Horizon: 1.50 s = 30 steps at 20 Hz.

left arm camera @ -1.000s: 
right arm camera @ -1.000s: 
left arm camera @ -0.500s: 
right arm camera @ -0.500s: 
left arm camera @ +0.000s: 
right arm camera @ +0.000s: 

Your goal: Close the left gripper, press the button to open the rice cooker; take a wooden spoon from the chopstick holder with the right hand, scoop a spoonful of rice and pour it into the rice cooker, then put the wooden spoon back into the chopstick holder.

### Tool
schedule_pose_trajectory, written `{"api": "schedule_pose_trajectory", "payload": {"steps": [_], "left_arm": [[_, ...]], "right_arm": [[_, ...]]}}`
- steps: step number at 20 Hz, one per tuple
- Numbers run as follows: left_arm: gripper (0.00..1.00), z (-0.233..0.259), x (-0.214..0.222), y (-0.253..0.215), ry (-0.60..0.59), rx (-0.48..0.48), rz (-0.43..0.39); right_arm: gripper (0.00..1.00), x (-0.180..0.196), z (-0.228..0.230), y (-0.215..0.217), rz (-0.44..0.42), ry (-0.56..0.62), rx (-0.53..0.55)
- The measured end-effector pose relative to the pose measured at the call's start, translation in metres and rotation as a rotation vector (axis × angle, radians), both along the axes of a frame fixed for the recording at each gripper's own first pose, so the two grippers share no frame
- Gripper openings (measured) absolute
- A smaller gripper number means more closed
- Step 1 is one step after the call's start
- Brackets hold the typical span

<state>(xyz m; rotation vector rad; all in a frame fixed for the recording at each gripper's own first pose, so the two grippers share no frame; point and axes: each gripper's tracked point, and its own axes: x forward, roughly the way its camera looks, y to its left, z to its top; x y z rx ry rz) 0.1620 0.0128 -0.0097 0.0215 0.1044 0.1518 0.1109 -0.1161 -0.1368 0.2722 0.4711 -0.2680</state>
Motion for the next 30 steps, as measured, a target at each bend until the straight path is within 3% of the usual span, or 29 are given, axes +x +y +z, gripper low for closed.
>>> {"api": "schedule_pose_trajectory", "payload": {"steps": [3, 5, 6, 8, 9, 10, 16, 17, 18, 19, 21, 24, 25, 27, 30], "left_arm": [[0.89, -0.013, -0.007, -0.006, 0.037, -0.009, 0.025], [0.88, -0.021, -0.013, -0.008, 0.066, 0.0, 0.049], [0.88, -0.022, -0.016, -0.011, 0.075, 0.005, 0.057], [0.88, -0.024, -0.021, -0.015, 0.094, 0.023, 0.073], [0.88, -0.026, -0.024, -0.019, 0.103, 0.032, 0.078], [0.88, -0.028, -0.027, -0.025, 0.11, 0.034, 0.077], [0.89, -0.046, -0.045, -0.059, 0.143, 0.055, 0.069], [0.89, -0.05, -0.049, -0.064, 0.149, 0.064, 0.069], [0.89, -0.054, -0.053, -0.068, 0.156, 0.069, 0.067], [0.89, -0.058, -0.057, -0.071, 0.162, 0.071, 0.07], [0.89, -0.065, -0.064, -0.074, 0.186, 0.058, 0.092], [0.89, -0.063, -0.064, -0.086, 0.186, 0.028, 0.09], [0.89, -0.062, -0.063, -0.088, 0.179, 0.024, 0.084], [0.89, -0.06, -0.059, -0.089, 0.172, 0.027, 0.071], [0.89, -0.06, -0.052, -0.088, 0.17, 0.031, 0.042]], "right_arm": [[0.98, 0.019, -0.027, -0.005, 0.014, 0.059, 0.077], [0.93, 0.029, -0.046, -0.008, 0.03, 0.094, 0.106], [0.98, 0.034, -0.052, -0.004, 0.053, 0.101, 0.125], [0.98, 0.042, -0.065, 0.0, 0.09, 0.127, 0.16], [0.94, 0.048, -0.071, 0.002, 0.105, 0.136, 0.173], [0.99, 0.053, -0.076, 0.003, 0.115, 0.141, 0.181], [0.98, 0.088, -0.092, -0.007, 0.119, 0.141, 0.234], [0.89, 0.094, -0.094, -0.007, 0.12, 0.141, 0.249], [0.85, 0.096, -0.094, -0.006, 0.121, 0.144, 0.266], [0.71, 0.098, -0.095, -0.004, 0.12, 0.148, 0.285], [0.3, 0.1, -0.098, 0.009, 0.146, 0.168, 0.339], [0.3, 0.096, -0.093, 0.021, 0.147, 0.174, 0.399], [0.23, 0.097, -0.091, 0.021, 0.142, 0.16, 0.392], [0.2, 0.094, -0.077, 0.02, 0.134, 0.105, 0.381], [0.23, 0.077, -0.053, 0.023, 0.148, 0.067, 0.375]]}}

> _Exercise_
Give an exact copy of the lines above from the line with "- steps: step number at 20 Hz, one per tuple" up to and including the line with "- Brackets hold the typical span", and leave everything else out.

> _Response to this task_
- steps: step number at 20 Hz, one per tuple
- Numbers run as follows: left_arm: gripper (0.00..1.00), z (-0.233..0.259), x (-0.214..0.222), y (-0.253..0.215), ry (-0.60..0.59), rx (-0.48..0.48), rz (-0.43..0.39); right_arm: gripper (0.00..1.00), x (-0.180..0.196), z (-0.228..0.230), y (-0.215..0.217), rz (-0.44..0.42), ry (-0.56..0.62), rx (-0.53..0.55)
- The measured end-effector pose relative to the pose measured at the call's start, translation in metres and rotation as a rotation vector (axis × angle, radians), both along the axes of a frame fixed for the recording at each gripper's own first pose, so the two grippers share no frame
- Gripper openings (measured) absolute
- A smaller gripper number means more closed
- Step 1 is one step after the call's start
- Brackets hold the typical span

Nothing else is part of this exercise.